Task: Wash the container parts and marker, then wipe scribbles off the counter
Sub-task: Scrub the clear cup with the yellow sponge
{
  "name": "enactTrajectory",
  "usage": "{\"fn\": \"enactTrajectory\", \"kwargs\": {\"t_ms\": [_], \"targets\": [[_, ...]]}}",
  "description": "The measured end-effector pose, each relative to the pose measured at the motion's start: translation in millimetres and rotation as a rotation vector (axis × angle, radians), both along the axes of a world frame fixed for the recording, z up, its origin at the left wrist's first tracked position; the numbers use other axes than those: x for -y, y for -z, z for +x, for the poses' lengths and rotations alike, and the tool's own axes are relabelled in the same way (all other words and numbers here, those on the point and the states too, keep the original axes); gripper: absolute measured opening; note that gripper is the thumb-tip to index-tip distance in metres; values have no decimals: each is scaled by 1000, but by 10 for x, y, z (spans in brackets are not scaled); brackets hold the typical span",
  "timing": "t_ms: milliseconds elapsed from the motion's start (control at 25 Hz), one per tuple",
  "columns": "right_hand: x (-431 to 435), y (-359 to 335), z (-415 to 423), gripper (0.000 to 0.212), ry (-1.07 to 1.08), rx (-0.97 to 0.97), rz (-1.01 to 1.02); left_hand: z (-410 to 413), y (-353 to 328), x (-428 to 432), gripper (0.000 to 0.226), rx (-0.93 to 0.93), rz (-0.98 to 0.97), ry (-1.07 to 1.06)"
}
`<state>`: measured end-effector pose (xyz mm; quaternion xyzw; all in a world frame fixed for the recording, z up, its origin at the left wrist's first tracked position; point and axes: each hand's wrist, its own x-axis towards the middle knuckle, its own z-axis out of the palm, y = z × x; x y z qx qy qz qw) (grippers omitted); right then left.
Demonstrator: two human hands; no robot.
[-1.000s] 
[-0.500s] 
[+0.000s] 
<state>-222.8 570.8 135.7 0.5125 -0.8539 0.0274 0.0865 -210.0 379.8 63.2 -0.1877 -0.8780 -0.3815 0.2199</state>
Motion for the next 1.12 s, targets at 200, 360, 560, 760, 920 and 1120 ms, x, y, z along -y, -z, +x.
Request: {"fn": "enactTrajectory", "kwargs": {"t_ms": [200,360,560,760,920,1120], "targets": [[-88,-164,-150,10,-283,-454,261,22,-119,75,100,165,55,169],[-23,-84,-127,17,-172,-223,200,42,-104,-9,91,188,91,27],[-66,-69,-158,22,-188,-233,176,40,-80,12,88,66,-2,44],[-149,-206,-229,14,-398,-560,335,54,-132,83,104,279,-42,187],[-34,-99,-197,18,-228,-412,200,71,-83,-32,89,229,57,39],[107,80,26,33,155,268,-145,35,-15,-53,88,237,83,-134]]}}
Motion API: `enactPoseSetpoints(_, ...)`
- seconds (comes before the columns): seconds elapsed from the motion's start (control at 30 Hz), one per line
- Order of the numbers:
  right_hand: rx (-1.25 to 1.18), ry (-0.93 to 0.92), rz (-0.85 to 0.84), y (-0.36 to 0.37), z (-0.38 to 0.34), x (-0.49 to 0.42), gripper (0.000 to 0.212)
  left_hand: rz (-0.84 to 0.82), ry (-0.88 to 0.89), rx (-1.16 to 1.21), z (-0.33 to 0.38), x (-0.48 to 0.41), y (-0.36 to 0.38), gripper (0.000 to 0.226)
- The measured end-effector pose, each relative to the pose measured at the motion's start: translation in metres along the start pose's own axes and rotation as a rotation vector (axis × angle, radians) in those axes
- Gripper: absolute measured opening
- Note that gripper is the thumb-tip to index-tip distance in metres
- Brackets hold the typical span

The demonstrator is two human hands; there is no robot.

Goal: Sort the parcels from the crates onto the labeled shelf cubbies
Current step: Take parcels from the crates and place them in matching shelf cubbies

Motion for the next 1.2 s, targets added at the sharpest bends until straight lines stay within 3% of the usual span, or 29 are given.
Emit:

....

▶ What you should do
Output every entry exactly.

▶ Exercise output
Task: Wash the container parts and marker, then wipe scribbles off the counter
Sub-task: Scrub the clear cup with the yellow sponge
{
  "name": "enactTrajectory",
  "usage": "{\"fn\": \"enactTrajectory\", \"kwargs\": {\"t_ms\": [_], \"targets\": [[_, ...]]}}",
  "description": "The measured end-effector pose, each relative to the pose measured at the motion's start: translation in millimetres and rotation as a rotation vector (axis × angle, radians), both along the axes of a world frame fixed for the recording, z up, its origin at the left wrist's first tracked position; the numbers use other axes than those: x for -y, y for -z, z for +x, for the poses' lengths and rotations alike, and the tool's own axes are relabelled in the same way (all other words and numbers here, those on the point and the states too, keep the original axes); gripper: absolute measured opening; note that gripper is the thumb-tip to index-tip distance in metres; values have no decimals: each is scaled by 1000, but by 10 for x, y, z (spans in brackets are not scaled); brackets hold the typical span",
  "timing": "t_ms: milliseconds elapsed from the motion's start (control at 25 Hz), one per tuple",
  "columns": "right_hand: x (-431 to 435), y (-359 to 335), z (-415 to 423), gripper (0.000 to 0.212), ry (-1.07 to 1.08), rx (-0.97 to 0.97), rz (-1.01 to 1.02); left_hand: z (-410 to 413), y (-353 to 328), x (-428 to 432), gripper (0.000 to 0.226), rx (-0.93 to 0.93), rz (-0.98 to 0.97), ry (-1.07 to 1.06)"
}
`<state>`: measured end-effector pose (xyz mm; quaternion xyzw; all in a world frame fixed for the recording, z up, its origin at the left wrist's first tracked position; point and axes: each hand's wrist, its own x-axis towards the middle knuckle, its own z-axis out of the palm, y = z × x; x y z qx qy qz qw) (grippers omitted); right then left.
Demonstrator: two human hands; no robot.
[-1.000s] 
[-0.500s] 
[+0.000s] 
<state>-222.8 570.8 135.7 0.5125 -0.8539 0.0274 0.0865 -210.0 379.8 63.2 -0.1877 -0.8780 -0.3815 0.2199</state>
Motion for the next 1.12 s, targets at 200, 360, 560, 760, 920 and 1120 ms, x, y, z along -y, -z, +x.
Request: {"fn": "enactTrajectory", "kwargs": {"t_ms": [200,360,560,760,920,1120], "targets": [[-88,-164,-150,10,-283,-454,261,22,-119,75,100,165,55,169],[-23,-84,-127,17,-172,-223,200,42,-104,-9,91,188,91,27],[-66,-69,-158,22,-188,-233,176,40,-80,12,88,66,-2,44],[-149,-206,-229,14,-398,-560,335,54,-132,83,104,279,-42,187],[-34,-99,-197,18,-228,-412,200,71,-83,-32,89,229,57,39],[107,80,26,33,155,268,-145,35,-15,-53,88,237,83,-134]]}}
Motion API: `enactPoseSetpoints(_, ...)`
- seconds (comes before the columns): seconds elapsed from the motion's start (control at 30 Hz), one per line
- Order of the numbers:
  right_hand: rx (-1.25 to 1.18), ry (-0.93 to 0.92), rz (-0.85 to 0.84), y (-0.36 to 0.37), z (-0.38 to 0.34), x (-0.49 to 0.42), gripper (0.000 to 0.212)
  left_hand: rz (-0.84 to 0.82), ry (-0.88 to 0.89), rx (-1.16 to 1.21), z (-0.33 to 0.38), x (-0.48 to 0.41), y (-0.36 to 0.38), gripper (0.000 to 0.226)
- The measured end-effector pose, each relative to the pose measured at the motion's start: translation in metres along the start pose's own axes and rotation as a rotation vector (axis × angle, radians) in those axes
- Gripper: absolute measured opening
- Note that gripper is the thumb-tip to index-tip distance in metres
- Brackets hold the typical span

The demonstrator is two human hands; there is no robot.

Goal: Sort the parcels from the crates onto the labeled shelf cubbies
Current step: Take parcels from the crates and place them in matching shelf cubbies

Motion for the next 1.2 s, targets added at the sharpest bends until straight lines stay within 3% of the usual span, or 29 are given.
Emit:

The output above is complete as it stands.